The task:
From the records below, please repeat exactly the line that has "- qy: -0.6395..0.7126", the line that has "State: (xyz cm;", and every line between them, and nothing else.

Supplied records:
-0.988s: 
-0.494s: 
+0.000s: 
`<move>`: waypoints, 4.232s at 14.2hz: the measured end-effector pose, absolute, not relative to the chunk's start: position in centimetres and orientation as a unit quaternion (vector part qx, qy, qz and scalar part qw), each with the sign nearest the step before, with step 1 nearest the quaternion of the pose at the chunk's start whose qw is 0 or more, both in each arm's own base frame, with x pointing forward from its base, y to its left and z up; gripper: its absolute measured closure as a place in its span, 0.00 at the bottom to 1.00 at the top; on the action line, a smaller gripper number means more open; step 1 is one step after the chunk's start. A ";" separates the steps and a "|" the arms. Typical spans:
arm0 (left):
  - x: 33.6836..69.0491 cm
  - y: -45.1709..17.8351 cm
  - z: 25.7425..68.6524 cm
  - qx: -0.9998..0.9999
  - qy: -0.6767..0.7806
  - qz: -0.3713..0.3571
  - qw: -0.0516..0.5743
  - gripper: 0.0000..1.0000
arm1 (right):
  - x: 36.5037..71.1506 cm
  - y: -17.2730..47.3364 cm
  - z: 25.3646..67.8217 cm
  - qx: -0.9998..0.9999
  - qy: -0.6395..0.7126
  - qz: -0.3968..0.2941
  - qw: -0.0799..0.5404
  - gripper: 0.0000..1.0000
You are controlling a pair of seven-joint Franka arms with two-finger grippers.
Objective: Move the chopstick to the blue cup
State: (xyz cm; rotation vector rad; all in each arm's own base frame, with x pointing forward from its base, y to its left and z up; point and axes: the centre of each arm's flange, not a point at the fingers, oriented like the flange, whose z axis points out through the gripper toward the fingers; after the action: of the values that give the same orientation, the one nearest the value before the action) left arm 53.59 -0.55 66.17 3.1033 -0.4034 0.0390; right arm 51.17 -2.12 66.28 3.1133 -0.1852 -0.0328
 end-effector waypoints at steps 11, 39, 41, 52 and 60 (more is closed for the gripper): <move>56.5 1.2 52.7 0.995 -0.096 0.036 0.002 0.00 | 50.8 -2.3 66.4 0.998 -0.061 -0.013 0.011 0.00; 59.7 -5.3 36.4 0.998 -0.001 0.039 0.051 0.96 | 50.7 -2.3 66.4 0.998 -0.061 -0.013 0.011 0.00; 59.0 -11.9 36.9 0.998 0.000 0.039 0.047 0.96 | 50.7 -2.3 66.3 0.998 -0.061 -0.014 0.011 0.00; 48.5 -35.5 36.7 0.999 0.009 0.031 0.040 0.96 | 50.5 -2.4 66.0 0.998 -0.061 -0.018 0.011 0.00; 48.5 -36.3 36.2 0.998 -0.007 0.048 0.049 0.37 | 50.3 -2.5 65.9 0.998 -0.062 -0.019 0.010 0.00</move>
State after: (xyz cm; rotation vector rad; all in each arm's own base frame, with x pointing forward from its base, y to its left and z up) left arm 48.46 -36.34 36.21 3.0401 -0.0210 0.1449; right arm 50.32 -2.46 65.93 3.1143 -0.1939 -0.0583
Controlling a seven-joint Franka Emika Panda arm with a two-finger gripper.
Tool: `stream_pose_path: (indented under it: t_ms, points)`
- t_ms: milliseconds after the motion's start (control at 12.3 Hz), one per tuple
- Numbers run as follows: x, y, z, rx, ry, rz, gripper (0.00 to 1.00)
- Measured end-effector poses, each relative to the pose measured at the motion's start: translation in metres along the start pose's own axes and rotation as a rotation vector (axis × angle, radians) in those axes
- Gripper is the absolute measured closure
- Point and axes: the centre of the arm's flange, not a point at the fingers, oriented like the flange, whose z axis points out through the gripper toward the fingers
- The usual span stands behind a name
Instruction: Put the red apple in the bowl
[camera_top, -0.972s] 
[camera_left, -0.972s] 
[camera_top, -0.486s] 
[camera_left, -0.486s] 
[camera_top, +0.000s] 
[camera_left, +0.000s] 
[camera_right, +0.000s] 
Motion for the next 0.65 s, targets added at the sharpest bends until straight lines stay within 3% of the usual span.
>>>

Solution to this task:
  - qy: -0.6395..0.7126
  - qz: -0.3968..0.2941
  - qw: -0.0799..0.5404
  - gripper: 0.0000..1.0000
You are controlling a pair of seven-joint Franka arms with two-finger grippers.
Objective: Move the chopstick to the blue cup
State: (xyz cm; rotation vector rad; all in each arm's own base frame, with x pointing forward from its base, y to its left and z up; point and axes: the centre of each arm's flange, not a point at the fingers, oriented like the flange, whose z axis points out through the gripper toward the fingers; after the action: of the values that give the same orientation, the one nearest the value before the action) left arm 53.59 -0.55 66.17 3.1033 -0.4034 0.0390; right arm 51.17 -2.12 66.28 3.1133 -0.1852 -0.0328

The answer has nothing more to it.